-- Records supplied follows --
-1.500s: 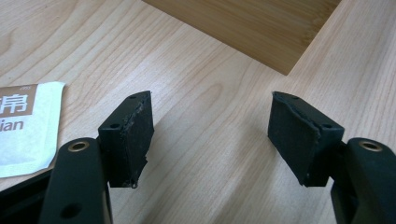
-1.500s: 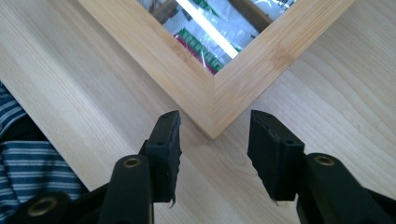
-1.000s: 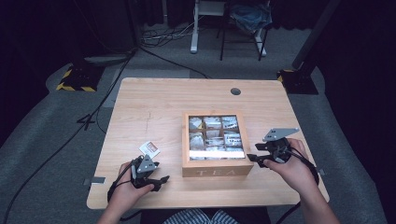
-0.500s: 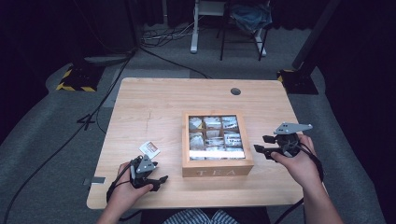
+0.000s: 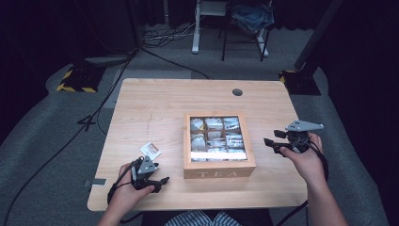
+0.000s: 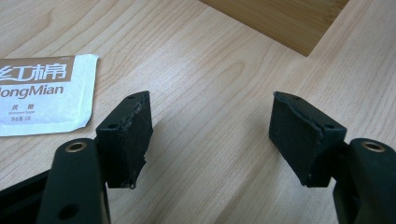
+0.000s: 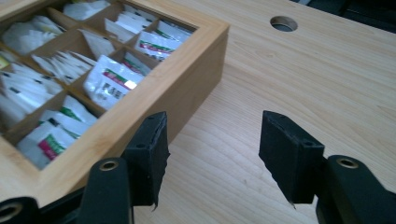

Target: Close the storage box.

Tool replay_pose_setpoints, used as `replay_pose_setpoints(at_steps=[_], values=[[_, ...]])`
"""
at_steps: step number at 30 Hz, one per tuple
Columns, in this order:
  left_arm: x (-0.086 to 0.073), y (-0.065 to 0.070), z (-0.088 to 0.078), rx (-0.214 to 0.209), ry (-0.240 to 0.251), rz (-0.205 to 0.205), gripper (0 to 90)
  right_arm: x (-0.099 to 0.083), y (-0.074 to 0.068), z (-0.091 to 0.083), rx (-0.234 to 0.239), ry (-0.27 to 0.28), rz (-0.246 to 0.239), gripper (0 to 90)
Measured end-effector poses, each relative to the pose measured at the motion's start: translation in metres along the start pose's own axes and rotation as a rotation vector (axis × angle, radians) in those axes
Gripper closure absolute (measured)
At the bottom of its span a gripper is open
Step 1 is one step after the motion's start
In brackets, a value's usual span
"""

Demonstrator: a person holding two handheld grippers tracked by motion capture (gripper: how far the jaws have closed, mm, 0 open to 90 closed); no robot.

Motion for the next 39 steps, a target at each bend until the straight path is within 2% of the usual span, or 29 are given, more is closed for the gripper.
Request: replay_pose_setpoints(at_steps=[6,12,20,27,39], values=[[0.0,0.0,0.0,0.0,0.0,0.0,30.9,-0.01,0.017,0.007,-0.019,0.011,0.03,42.4],[0.0,0.0,0.0,0.002,0.0,0.001,30.9,-0.021,0.031,0.013,-0.04,0.0,0.055,43.1],[0.0,0.0,0.0,0.002,0.0,0.001,30.9,-0.036,0.051,0.018,-0.071,0.004,0.066,42.8],[0.001,0.0,0.001,0.006,-0.001,-0.005,30.3,-0.047,0.063,0.023,-0.094,0.026,0.076,41.5],[0.001,0.0,0.001,0.008,-0.002,-0.001,29.8,-0.062,0.073,0.038,-0.116,0.011,0.081,37.2]])
Point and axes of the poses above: each handheld gripper's, and its own axes: z roughly forward along the jaws, x roughly out of its top, y roughly to its right, the point moved 3 cm from there along z, roughly forward along the jaws, and after that the axes turned 14 degrees about x, right-handed, at the moved point
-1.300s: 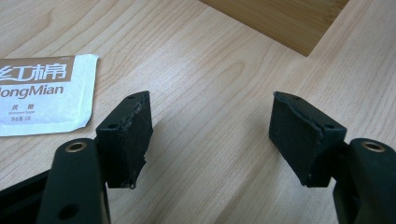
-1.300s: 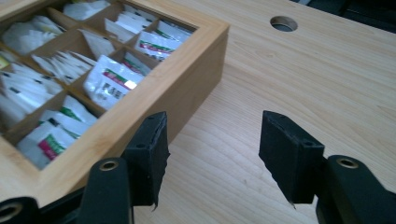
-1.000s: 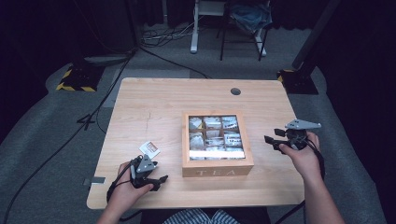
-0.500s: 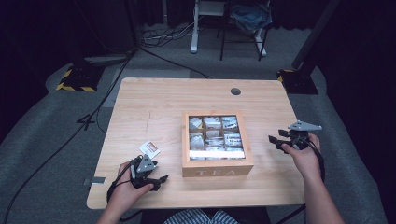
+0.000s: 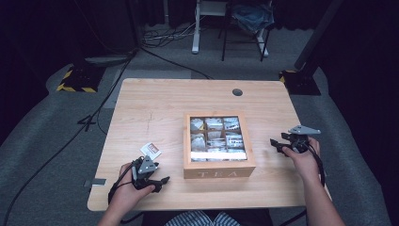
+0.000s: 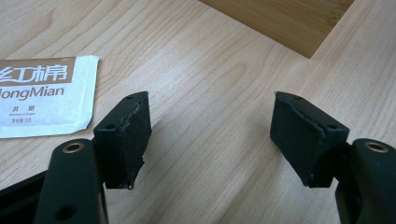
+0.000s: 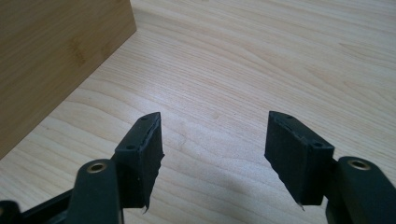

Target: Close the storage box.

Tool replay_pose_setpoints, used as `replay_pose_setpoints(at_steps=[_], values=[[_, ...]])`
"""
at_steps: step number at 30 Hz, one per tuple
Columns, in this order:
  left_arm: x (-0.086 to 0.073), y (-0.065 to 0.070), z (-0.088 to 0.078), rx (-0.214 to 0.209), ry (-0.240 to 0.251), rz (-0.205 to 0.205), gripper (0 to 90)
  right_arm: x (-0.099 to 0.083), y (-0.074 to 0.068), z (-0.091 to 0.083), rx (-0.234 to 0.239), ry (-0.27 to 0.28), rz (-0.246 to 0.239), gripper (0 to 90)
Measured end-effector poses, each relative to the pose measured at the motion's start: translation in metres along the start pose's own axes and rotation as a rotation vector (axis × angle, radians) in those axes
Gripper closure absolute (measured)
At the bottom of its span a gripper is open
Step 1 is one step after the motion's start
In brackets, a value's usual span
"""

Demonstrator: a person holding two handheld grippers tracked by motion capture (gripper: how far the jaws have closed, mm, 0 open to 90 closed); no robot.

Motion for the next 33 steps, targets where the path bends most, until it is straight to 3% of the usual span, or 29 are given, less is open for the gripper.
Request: replay_pose_setpoints(at_steps=[9,14,19,21,33], values=[[0.001,0.0,0.001,-0.002,-0.002,0.001,29.1,-0.009,-0.001,0.013,0.009,-0.039,-0.014,34.2],[0.001,0.0,0.001,-0.001,-0.002,-0.005,28.8,-0.014,-0.002,0.019,0.001,-0.094,-0.021,27.8],[0.001,0.0,0.001,-0.001,-0.002,-0.005,28.8,-0.017,0.0,0.025,0.024,-0.055,0.037,16.4],[0.001,0.0,0.001,0.0,-0.002,-0.006,28.8,-0.017,-0.001,0.025,0.013,-0.06,0.037,14.2],[0.001,0.0,0.001,0.001,-0.003,-0.006,28.6,-0.018,-0.002,0.025,-0.012,-0.063,0.061,11.5]])
Point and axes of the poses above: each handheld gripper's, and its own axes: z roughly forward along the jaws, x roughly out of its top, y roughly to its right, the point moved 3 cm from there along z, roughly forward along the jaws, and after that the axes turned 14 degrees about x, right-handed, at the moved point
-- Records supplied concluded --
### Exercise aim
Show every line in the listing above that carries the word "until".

### Written reply
Motion for the next 39 steps, a target at each bend until the straight path is within 2% of the usual span, or 29 are given, more is closed for the gripper.
Motion for the next 33 steps, targets where the path bends most, until it is straight to 3% of the usual span, or 29 are given, less is open for the gripper.

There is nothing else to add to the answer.